Zinc-deficient people are prone to increase respiratory and diarrheal morbidities. Worldwide, about 16% of lower respiratory tract infections occur due to zinc deficiency. Thus, it signifies that deficiency of zinc may increase the risk of Covid-19 infection and its progression.
Daily Requirement of Zinc
The daily requirement of zinc depends on yyour age. Here is the list for different ages.
- 0-6 months: 2 mg
- 7-12 months: 3 mg
- 1-3 years: 3 mg
- 4-8 years: 5 mg
- 9-13 years: 8 mg
- 14-18 years (male): 11 mg
- 14-18 years (female): 9 mg
- Adult (male): 11 mg
- Adult (female): 8 mg
Food Sources of Zinc
Animal foods are better sources of zinc than plant foods. Here are some rich sources of zinc..
- Red meat
- Legumes (chickpeas, lentils, beans)
- Nuts (peanuts, cashews and almonds)
- Seeds (hemp, flax, pumpkin or squash seeds)

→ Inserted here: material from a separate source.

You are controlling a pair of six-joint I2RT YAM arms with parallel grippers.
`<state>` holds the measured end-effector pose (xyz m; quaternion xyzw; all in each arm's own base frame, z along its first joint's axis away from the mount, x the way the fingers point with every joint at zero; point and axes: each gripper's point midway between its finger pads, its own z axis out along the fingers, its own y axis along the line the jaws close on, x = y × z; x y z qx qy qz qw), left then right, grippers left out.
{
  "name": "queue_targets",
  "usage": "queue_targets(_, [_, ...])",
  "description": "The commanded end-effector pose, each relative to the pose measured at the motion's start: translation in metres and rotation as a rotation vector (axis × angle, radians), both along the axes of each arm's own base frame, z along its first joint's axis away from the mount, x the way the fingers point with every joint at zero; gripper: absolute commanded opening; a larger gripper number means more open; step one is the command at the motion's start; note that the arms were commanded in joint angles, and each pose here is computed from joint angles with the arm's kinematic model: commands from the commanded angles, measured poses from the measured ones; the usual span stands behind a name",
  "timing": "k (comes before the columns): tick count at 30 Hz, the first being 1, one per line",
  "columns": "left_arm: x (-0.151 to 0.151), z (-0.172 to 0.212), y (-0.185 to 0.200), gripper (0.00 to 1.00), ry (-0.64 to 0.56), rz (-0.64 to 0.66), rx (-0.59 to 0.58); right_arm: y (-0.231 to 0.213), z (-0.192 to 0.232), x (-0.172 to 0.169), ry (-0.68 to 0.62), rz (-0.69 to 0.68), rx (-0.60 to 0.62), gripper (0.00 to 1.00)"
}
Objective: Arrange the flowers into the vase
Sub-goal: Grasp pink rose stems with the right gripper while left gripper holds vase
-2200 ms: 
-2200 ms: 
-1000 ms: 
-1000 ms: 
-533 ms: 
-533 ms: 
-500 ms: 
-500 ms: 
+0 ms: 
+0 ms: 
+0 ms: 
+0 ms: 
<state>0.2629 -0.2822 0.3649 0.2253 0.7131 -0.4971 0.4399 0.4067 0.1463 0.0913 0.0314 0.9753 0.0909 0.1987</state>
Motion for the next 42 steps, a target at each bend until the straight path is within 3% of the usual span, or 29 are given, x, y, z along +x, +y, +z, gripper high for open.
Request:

- Dairy Products (milk and cheese)
- Whole grains (wheat, rice, quinoa, and oats)
- Dark Chocolate
Fruits and vegetables are poor sources of zinc except potato, green beans and kale.
Vitamin C, Vitamin D and zinc plays many vital roles in boosting the immune system of your body.
Scientific research suggests that supplementing with these micronutrients may protect against respiratory infections, especially among those who are deficient in these micronutrients.
Recent research indicates that sufficient intake of vitamin C, vitamin D and zinc may help people to fight against COVID-19 adverse effects.
However, still researchers and doctors are studying whether taking these supplements reduces the risk of developing COVID-19.
Since there is currently little evidence to suggest that any treatment is effective against COVID-19, you should consult a doctor to discuss measures and protection from Covid-19 and its complications.